The Fed sent shares to a new bottom. Experts: It’s a shopping opportunity

On the stock exchanges, it looks as if luck has turned against pandemic winners. Shares of Tesla have fallen by more than fourteen percent over the past month. Securities from the software company Zoom Video Communications are in a loss of over twenty percent in 2022. Online movie and series provider Netflix has weakened by more than 40 percent since last October.
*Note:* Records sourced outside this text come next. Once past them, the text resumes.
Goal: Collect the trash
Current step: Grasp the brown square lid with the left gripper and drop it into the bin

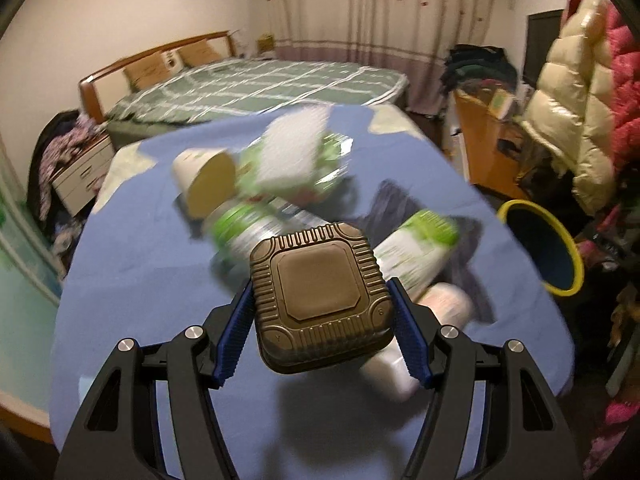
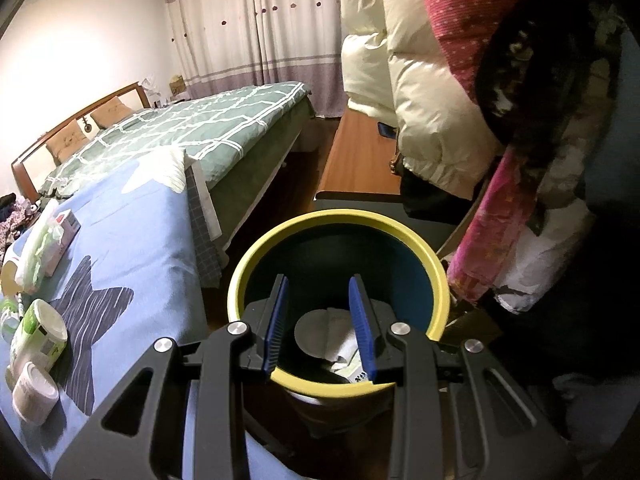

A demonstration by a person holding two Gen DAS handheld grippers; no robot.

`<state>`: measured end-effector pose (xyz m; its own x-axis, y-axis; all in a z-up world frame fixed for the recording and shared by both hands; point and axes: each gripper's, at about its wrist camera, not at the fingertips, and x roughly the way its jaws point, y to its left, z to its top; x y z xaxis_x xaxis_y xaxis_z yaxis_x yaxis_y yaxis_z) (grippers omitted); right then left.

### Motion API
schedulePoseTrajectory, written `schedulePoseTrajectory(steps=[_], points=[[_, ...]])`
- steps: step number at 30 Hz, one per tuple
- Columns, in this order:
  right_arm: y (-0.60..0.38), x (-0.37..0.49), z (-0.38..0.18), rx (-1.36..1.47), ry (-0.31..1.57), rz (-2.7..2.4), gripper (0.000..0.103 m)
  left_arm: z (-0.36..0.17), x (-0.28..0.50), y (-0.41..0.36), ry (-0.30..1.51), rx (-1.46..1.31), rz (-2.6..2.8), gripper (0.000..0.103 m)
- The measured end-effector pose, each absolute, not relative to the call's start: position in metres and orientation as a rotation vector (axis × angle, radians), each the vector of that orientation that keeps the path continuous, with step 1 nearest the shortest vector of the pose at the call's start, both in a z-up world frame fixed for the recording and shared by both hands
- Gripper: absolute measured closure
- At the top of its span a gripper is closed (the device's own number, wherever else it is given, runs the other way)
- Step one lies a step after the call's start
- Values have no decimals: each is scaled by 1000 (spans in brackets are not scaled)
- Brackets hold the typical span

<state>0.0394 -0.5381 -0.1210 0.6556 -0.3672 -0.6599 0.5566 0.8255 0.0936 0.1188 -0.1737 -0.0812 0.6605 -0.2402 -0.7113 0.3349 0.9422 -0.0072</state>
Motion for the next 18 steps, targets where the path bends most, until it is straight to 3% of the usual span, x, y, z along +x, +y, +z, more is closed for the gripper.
schedulePoseTrajectory(steps=[18], points=[[-550, -7, -126, 344, 670, -516, 68, -82, 153, -415, 842, 251, -742, 38]])
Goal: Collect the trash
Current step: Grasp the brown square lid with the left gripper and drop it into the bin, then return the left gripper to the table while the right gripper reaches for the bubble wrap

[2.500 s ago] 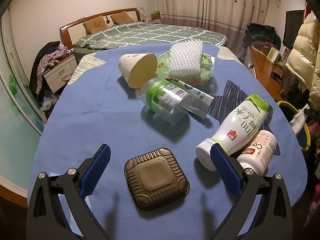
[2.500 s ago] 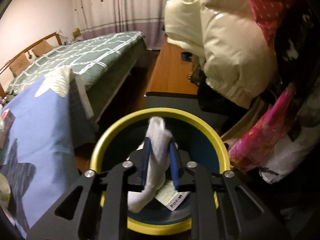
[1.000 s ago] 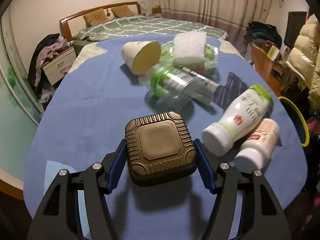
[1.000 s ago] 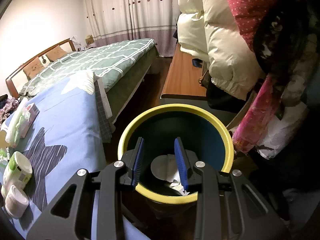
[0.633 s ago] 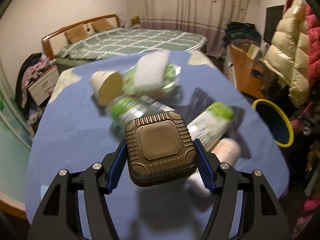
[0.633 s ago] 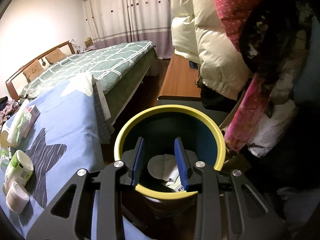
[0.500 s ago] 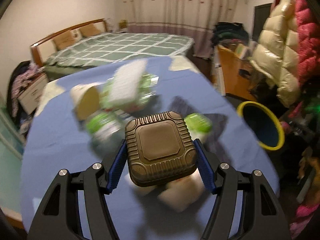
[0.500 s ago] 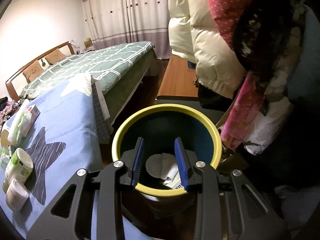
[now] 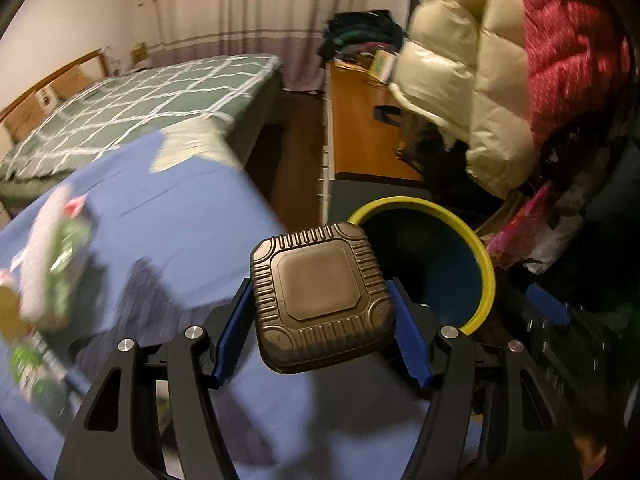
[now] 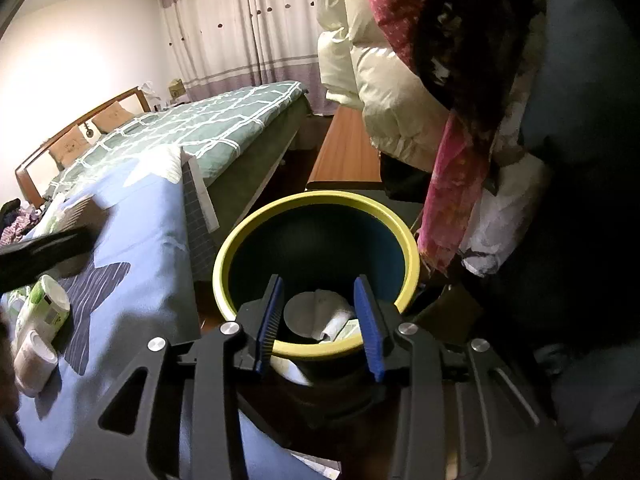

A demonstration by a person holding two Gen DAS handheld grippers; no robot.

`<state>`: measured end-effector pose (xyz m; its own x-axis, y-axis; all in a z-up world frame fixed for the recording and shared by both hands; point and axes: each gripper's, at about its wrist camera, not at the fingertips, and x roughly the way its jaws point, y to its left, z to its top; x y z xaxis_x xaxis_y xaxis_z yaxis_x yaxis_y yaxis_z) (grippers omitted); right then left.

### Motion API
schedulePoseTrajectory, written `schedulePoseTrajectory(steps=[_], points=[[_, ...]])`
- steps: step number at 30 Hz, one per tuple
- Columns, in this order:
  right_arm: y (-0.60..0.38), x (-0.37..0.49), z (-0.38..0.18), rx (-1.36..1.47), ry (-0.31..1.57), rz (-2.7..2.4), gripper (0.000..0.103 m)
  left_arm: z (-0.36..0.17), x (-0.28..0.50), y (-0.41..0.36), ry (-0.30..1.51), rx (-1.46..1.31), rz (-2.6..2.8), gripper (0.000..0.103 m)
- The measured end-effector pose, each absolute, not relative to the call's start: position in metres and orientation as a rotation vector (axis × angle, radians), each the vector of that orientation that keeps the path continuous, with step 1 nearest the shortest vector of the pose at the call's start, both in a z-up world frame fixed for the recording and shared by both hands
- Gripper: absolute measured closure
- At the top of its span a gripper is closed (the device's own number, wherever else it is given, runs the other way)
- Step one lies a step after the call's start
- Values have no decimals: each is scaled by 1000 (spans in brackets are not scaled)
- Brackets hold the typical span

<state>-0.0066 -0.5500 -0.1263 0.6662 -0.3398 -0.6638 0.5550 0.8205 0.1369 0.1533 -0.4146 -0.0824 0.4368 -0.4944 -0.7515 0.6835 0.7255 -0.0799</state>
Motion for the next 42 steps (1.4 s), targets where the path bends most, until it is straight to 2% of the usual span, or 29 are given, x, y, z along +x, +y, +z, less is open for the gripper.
schedulePoseTrajectory(steps=[14, 15, 16, 17, 21, 26, 29, 33, 42], points=[[-565, -18, -139, 376, 706, -536, 66, -132, 179, -542, 922, 347, -784, 37], [-566, -17, -141, 379, 710, -537, 66, -135, 179, -547, 925, 350, -783, 36], [-567, -17, -142, 381, 713, -538, 66, -137, 180, -549, 931, 352, -781, 26], [-568, -17, -144, 384, 715, -539, 65, -139, 181, -551, 936, 351, -777, 22], [-570, -17, -144, 385, 716, -544, 64, -138, 180, -549, 933, 334, -763, 19], [-566, -14, -145, 382, 718, -538, 63, -107, 167, -504, 877, 286, -765, 19], [-559, -8, -145, 371, 727, -518, 62, -86, 163, -465, 847, 243, -759, 14], [-545, 6, -143, 352, 737, -472, 62, -59, 163, -388, 777, 177, -678, 10], [-483, 55, -127, 253, 754, -310, 62, -36, 174, -192, 657, 48, -321, 9]])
“After the Fed’s announcement, however, all sectors declined, most of all technology and real estate. Relatively less then finances or energy. Overall, the shares of growth companies, which have great potential for sales growth but do not yet achieve quality profits, did not do well, “says Jan Šafránek, an analyst at Česká spořitelna, assessing the market decline.

“Current trade is dominated by nervousness. Skepticism alternates with buying euphoria, so that it will be different again in an hour, “says Michal Semotan, portfolio manager of J&T Investiční společnost. However, experienced stock marketers do not worry about the current fluctuations.

Looking ahead

For example, US billionaire and Pershing Square Capital Management investment chief Bill Ackman has bought more than three million Netflix shares worth $ 1.1 billion in recent days. According to him, the markets ignore the long-term potential of the streaming giant.
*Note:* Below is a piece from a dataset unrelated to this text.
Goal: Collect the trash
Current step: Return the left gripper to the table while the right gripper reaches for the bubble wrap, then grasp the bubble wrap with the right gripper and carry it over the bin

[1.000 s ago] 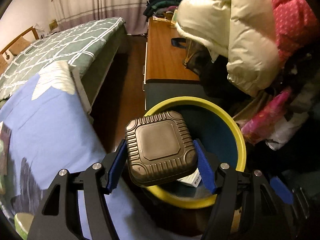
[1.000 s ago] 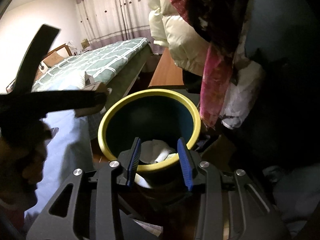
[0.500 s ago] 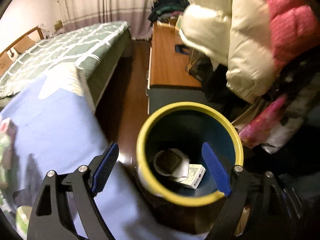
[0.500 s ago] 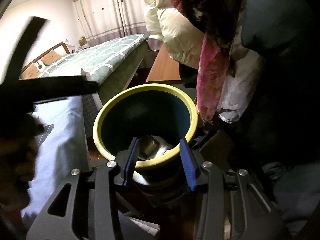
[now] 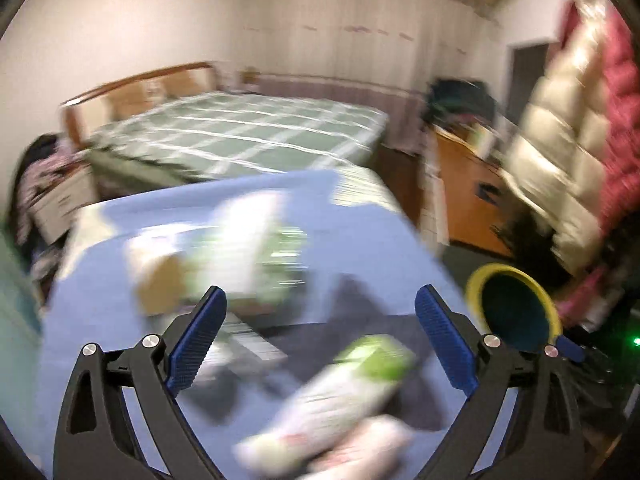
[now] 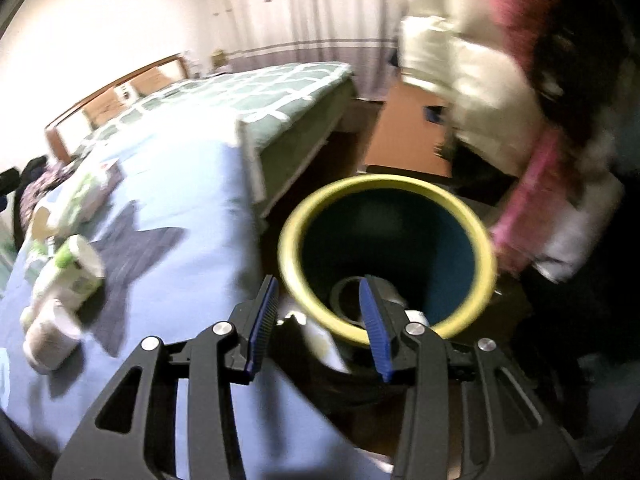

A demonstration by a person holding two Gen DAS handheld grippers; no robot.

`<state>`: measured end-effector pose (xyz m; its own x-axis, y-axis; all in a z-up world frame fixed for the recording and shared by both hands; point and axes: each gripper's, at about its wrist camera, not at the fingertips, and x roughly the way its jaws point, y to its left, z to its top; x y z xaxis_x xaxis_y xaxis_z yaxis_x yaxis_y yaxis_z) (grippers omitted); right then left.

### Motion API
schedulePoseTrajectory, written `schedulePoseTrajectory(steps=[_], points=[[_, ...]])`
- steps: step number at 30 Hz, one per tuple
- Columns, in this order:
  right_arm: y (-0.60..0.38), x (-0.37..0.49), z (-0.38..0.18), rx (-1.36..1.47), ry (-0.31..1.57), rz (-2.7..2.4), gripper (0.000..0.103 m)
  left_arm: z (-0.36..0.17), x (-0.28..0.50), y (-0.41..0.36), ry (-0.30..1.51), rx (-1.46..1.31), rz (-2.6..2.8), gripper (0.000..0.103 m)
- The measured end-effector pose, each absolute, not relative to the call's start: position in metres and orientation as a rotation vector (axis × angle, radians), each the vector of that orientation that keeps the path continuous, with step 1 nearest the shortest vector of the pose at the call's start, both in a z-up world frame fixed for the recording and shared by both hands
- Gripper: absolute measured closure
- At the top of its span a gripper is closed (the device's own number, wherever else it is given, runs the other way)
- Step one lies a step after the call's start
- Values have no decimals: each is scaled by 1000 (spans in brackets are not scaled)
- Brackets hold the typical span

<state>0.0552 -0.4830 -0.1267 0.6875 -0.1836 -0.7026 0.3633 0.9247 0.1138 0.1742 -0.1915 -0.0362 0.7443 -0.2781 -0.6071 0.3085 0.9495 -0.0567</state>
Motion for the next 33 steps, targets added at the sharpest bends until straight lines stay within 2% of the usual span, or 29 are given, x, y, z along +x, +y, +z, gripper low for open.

“Many of our best investments have been made by other short-sighted investors throwing away great companies at prices that are extremely attractive if you can look ahead,” Ackman told the Financial Times.
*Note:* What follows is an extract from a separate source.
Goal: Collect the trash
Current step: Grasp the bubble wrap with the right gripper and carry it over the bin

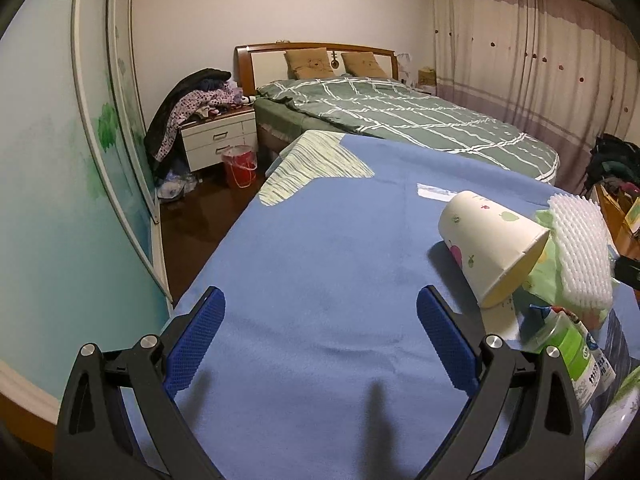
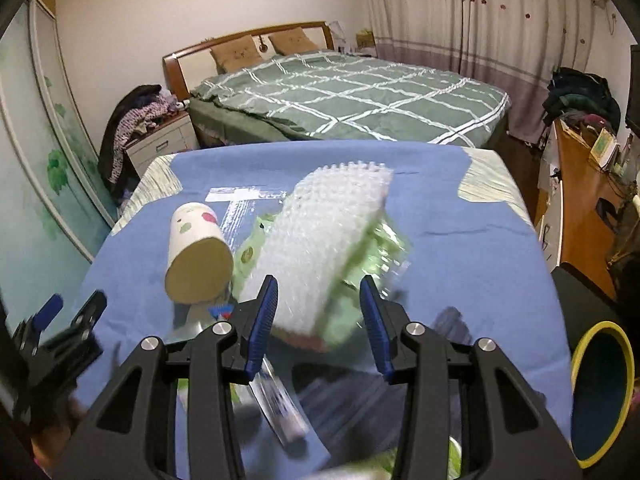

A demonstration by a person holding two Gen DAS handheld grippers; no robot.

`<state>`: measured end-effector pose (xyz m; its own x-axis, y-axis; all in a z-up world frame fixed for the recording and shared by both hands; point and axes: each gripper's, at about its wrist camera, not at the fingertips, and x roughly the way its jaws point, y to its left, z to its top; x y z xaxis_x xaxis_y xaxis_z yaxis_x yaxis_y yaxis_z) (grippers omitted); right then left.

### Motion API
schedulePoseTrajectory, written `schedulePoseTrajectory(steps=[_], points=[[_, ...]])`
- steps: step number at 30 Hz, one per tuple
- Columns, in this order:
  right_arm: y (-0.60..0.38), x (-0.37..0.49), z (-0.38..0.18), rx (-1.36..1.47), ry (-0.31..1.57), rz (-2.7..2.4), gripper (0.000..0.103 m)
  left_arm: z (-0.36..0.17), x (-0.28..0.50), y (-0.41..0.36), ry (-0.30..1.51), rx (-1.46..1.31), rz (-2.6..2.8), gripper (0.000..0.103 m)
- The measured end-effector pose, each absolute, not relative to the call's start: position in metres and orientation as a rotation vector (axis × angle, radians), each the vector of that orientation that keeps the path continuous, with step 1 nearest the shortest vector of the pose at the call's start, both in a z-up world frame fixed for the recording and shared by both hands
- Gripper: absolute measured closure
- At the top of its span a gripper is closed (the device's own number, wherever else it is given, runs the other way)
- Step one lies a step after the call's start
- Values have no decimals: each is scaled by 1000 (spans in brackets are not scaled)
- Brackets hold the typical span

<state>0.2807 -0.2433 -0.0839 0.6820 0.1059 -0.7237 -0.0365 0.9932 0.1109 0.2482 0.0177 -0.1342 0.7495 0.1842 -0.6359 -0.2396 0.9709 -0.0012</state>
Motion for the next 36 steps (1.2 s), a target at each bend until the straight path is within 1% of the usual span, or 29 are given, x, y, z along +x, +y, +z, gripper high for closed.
schedulePoseTrajectory(steps=[2, 10, 11, 12, 14, 15, 19, 20, 28, 36], points=[[-237, 293, -88, 86, 835, 65, 49, -132, 246, 16, 681, -81, 231, 8], [-225, 316, -112, 71, 931, 28, 48, -133, 245, 11, 679, -73, 222, 6], [-225, 316, -112, 68, 926, 26, 53, -133, 245, 10, 677, -72, 220, 6], [-224, 316, -111, 62, 917, 23, 60, -132, 244, 10, 677, -72, 219, 6], [-224, 314, -110, 70, 910, 29, 65, -132, 244, 9, 678, -71, 216, 6], [-224, 313, -108, 72, 905, 31, 72, -133, 245, 7, 679, -70, 214, 6], [-228, 301, -101, 96, 873, 51, 77, -132, 245, 8, 680, -72, 212, 6], [-228, 298, -99, 99, 867, 55, 80, -133, 245, 7, 681, -73, 212, 6], [-246, 254, -69, 145, 769, 120, 85, -133, 243, 6, 683, -77, 213, 6], [-275, 204, -48, 183, 676, 123, 85, -134, 244, 7, 677, -77, 212, 5]])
Cathie Wood, a respected investor and founder of Ark Invest, spoke in the same vein this week. Although its main equity fund has weakened by 27 percent this year, Wood remains calm. “Many people associate volatility with risk. We use it as an advantage, “said the investor, adding that she continues to intend to bet on growing American companies focusing on technology, robotics, artificial intelligence and fints.

Some big players in the Czech Republic also recommend investing in discounted shares of otherwise successful companies. “For those of you who want to build a portfolio for the next five to ten years, great investment opportunities have just been created. We are already shopping and I expect to buy for a few more weeks, “wrote one of the richest Czechs, Ondřej Tomek, on Facebook on Monday.

Economic experts approached by the E15 daily agree with investors. “The current decline already offers interesting opportunities for the partial purchase of shares of established quality companies, but it is reasonable to keep a cash reserve for further purchases in the event of a further valuation correction that may occur,” says Šafránek. “After the current decline, I like shares of Microsoft, AMD, Twitter or Netflix, for example,” the analyst recommends.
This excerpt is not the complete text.